* Work request
In the entries that follow, find the line containing "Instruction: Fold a" and the line containing "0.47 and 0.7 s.", then copy exactly everything from the first through the second except the pictures.

BEGIN Material to process

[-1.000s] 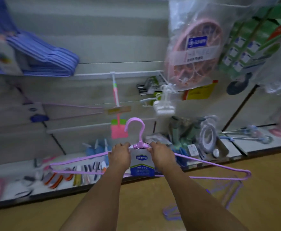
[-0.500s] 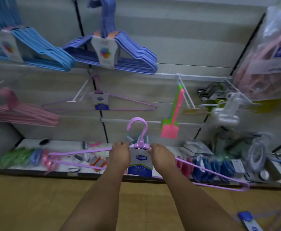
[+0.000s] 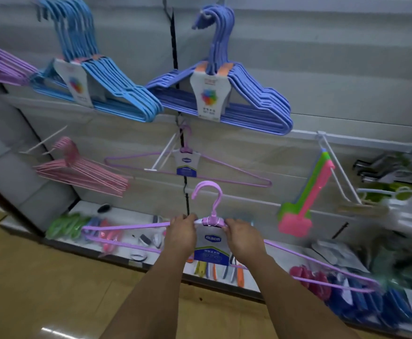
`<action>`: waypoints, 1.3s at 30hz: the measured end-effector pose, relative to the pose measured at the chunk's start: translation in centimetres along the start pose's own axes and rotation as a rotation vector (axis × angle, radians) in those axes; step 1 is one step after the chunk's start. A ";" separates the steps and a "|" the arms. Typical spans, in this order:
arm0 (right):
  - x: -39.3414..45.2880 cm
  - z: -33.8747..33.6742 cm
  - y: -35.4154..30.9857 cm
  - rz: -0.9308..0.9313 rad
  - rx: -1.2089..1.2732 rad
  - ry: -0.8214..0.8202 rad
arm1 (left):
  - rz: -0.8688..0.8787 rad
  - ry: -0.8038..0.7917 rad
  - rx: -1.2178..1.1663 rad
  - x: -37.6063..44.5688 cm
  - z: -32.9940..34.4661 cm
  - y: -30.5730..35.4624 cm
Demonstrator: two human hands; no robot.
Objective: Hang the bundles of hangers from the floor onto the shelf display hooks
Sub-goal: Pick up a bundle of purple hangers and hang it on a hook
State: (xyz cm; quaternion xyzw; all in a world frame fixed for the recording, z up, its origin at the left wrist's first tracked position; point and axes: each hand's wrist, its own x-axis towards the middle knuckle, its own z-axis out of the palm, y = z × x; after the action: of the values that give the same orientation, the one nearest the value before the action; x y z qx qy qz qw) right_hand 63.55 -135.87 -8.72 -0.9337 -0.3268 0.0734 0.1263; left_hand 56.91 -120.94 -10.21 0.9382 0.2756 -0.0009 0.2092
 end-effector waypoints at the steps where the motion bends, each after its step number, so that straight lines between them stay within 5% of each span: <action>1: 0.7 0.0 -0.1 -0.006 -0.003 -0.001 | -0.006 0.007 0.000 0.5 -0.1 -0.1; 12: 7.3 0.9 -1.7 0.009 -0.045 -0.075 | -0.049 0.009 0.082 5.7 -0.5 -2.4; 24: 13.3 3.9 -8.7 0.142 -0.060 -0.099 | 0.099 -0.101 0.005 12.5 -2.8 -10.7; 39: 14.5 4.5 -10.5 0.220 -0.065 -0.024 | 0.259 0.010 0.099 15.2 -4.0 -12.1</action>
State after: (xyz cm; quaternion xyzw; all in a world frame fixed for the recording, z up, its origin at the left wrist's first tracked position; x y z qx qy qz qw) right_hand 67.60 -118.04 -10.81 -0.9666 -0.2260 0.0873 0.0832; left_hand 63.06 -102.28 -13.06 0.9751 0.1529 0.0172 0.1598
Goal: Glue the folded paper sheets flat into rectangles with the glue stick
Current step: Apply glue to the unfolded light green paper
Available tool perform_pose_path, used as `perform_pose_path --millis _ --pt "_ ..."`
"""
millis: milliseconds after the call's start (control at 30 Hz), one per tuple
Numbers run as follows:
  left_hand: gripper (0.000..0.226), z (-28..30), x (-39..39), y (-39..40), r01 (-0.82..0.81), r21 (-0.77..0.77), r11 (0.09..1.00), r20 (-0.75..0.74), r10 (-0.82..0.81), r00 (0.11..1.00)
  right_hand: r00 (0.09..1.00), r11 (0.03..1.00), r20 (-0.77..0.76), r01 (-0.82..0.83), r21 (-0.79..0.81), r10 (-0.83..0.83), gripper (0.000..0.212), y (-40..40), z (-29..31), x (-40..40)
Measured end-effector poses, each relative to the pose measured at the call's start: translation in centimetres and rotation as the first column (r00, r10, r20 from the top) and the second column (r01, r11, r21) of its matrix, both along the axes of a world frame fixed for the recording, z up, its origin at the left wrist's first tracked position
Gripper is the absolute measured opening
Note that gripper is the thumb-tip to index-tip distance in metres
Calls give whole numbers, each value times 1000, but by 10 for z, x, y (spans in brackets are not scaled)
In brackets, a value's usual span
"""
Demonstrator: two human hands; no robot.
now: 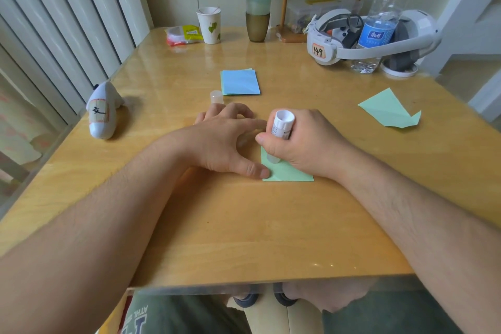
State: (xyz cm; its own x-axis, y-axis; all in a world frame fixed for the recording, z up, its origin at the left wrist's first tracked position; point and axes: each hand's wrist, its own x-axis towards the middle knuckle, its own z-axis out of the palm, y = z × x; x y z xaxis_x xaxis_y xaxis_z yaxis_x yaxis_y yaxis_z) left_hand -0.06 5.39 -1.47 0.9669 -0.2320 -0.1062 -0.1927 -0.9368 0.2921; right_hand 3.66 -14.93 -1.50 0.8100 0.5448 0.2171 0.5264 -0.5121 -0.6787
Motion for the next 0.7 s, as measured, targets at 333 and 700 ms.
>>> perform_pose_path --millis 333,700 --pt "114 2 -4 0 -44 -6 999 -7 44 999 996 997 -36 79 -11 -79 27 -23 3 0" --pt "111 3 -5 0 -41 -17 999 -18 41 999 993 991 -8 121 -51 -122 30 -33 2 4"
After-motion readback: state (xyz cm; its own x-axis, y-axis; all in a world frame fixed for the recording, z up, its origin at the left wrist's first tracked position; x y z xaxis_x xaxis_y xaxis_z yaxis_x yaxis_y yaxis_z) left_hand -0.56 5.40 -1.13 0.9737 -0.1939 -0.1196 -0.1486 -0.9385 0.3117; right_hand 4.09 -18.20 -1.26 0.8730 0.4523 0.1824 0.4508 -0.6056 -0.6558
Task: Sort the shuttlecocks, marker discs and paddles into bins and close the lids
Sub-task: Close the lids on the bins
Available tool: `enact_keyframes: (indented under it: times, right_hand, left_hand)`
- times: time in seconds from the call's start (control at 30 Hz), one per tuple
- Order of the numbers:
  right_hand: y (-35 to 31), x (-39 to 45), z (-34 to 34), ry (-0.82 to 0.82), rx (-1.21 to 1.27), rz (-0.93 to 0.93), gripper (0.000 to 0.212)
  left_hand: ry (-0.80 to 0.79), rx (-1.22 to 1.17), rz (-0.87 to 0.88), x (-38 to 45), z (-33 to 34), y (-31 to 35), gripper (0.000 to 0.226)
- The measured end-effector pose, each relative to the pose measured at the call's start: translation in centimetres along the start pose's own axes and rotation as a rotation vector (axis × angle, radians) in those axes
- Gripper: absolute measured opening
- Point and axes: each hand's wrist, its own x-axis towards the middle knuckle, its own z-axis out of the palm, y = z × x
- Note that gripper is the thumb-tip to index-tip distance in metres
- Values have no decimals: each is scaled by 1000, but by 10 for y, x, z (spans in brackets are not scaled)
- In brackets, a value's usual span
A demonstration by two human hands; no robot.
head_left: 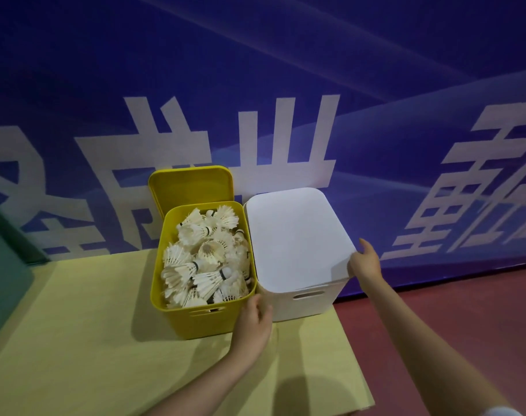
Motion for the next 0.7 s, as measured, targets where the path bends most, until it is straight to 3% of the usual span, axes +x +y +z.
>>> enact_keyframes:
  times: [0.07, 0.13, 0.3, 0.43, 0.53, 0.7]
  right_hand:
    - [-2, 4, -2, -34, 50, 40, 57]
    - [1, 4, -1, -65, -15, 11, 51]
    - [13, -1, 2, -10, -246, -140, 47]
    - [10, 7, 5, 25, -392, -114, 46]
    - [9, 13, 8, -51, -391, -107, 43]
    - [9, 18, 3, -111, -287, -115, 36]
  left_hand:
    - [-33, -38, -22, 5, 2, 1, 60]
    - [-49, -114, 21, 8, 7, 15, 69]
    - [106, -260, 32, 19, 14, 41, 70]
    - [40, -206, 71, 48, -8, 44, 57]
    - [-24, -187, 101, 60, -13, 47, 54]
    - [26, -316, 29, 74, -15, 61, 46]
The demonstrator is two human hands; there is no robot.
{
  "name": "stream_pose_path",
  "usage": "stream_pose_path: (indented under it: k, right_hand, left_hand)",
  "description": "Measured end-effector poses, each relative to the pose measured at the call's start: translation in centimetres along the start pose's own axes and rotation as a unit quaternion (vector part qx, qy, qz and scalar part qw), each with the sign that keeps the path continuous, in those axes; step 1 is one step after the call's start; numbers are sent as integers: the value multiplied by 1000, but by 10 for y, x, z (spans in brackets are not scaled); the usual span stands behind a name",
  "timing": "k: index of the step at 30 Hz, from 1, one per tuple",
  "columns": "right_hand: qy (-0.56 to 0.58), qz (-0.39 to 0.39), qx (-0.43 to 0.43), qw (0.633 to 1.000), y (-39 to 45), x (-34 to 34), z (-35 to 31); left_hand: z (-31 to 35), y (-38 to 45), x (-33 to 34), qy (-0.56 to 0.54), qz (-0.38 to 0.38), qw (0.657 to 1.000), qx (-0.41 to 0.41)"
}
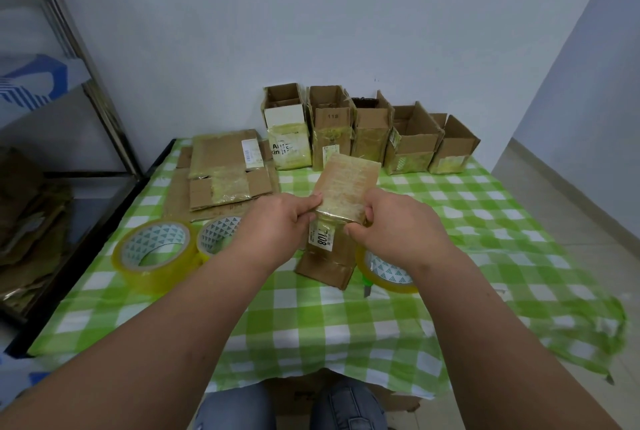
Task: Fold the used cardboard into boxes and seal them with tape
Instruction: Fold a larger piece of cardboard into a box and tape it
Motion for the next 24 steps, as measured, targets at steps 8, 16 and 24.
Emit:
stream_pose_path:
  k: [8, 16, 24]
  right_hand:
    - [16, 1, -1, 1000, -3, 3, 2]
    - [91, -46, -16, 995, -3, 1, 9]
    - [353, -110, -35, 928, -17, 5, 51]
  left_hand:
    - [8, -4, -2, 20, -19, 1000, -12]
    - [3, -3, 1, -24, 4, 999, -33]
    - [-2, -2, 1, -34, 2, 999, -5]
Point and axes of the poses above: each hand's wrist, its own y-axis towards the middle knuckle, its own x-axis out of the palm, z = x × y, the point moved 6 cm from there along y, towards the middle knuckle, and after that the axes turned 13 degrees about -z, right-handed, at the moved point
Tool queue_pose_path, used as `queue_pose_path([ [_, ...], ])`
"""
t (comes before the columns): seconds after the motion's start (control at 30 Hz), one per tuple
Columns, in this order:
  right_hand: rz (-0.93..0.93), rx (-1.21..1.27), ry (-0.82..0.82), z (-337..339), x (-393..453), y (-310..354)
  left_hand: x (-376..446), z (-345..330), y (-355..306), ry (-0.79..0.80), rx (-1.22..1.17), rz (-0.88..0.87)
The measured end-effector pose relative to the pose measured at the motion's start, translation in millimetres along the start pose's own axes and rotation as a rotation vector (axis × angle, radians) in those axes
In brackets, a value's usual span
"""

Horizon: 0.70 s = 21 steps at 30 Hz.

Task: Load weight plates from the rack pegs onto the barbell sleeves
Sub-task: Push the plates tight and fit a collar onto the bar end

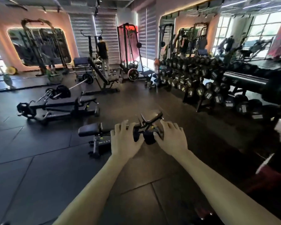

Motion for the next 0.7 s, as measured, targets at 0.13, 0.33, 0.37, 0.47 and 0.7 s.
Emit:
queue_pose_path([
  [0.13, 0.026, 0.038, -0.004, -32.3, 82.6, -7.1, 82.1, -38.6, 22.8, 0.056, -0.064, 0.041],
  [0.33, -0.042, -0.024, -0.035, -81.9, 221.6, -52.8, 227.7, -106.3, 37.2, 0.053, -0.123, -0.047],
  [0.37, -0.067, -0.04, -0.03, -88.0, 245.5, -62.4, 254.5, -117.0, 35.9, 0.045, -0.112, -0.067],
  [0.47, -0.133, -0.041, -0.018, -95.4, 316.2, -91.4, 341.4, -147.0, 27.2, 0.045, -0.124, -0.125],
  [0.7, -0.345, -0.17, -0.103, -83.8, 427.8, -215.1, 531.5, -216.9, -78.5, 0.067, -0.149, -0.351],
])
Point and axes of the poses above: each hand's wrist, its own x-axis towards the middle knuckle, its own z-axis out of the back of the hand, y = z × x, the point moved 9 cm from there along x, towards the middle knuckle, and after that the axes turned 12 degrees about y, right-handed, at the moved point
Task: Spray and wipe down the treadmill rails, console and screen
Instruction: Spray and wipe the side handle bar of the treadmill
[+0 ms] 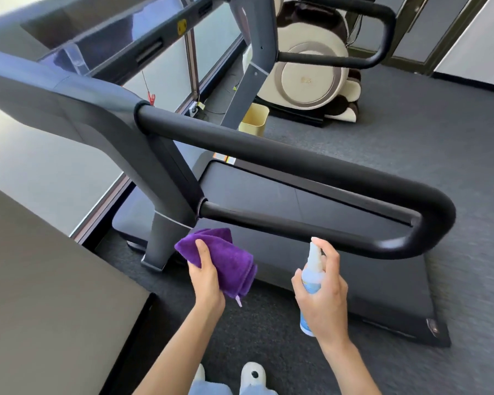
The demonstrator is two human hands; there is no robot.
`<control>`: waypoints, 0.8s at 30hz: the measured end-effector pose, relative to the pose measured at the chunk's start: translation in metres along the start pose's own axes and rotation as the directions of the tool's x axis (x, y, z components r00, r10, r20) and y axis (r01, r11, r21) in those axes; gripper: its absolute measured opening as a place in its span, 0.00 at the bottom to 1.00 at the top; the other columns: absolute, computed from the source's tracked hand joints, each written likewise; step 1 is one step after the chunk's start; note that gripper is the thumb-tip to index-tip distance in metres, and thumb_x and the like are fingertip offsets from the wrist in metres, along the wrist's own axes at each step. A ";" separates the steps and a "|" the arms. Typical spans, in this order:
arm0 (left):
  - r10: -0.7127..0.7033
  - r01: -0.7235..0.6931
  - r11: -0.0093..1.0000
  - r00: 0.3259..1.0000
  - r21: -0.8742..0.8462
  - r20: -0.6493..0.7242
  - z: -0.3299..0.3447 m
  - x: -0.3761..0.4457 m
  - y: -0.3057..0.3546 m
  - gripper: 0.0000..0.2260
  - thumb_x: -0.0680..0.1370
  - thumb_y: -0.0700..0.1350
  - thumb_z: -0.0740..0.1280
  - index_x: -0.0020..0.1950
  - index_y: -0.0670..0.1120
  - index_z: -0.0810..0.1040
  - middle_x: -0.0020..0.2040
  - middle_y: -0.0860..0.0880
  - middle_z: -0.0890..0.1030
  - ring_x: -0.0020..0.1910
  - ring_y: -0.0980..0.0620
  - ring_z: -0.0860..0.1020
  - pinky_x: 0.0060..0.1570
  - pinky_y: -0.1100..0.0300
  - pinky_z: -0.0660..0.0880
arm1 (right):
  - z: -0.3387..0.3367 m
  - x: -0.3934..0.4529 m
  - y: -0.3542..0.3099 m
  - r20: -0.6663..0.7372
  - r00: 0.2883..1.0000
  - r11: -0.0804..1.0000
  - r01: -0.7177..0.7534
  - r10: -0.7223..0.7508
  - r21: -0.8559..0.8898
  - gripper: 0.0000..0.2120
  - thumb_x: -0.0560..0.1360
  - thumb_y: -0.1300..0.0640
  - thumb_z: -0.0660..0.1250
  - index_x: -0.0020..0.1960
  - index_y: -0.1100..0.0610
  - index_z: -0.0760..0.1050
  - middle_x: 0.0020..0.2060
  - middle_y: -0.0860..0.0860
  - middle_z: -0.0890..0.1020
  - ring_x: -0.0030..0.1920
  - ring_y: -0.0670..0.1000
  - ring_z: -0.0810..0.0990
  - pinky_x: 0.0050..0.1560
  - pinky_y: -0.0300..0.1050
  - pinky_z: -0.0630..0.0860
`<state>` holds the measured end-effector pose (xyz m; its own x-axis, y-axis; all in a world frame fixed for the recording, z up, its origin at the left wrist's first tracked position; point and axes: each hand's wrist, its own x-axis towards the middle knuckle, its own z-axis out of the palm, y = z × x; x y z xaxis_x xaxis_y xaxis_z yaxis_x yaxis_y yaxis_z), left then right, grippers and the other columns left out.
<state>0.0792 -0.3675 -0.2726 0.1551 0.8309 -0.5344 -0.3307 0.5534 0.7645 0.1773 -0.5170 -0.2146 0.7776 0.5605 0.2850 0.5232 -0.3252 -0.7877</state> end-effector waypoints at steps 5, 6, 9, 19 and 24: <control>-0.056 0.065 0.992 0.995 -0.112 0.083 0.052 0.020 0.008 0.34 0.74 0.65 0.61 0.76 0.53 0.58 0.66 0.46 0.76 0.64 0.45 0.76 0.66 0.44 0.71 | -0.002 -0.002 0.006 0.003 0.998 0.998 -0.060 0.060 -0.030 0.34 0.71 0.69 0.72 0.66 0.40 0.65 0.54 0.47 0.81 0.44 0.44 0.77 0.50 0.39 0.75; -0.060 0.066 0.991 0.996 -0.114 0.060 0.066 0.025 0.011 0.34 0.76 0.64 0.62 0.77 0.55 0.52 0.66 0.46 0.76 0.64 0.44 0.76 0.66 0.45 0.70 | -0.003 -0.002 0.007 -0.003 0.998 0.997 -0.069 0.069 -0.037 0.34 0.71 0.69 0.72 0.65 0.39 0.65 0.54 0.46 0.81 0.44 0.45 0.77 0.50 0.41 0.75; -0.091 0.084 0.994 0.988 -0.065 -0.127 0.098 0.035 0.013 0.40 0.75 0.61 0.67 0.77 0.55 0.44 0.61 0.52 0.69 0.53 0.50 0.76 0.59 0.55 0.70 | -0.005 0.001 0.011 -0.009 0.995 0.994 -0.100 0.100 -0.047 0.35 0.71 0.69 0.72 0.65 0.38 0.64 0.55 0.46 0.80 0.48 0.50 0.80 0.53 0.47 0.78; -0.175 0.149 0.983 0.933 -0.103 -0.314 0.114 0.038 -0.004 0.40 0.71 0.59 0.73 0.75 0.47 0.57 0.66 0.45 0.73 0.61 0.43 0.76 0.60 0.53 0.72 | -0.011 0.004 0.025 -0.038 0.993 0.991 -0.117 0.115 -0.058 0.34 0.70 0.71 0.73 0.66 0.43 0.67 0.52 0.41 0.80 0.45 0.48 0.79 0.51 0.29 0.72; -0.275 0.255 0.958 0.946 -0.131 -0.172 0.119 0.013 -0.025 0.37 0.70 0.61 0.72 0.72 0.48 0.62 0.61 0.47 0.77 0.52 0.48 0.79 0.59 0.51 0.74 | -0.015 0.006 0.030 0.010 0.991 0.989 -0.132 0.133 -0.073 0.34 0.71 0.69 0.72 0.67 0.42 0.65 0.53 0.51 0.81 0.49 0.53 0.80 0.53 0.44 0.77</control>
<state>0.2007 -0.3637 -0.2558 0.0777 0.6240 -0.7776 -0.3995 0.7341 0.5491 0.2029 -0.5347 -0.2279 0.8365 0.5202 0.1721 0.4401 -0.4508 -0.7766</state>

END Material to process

* Answer box
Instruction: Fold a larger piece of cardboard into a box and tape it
Motion for the next 24 steps, as measured, targets at steps 8, 16 and 24.
Emit:
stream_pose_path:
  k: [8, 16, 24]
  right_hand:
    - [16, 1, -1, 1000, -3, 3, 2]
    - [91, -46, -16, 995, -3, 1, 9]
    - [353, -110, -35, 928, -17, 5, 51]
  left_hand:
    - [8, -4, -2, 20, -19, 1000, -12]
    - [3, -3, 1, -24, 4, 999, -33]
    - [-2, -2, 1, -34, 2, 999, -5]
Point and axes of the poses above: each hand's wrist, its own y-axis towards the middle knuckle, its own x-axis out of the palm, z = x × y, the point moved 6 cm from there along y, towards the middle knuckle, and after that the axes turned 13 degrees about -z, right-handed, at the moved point
Tool queue_pose_path, used as `queue_pose_path([ [_, ...], ])`
"""
t (comes before the columns): seconds after the motion's start (control at 30 Hz), one per tuple
Columns, in this order:
  right_hand: rz (-0.93..0.93), rx (-1.21..1.27), ry (-0.82..0.82), z (-337..339), x (-393..453), y (-310..354)
  left_hand: x (-376..446), z (-345..330), y (-355..306), ry (-0.79..0.80), rx (-1.22..1.17), rz (-0.88..0.87)
The measured end-effector pose relative to the pose measured at the motion's start, translation in millimetres along the start pose's own axes and rotation as a rotation vector (axis × angle, radians) in those axes
In brackets, a value's usual span
"""

Horizon: 0.70 s = 21 steps at 30 Hz.

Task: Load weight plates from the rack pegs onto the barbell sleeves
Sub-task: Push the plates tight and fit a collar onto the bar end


Motion for the next 0.7 s, as measured, targets at 0.13, 0.33, 0.37, 0.47 and 0.7 s.

The exercise has nothing more to it.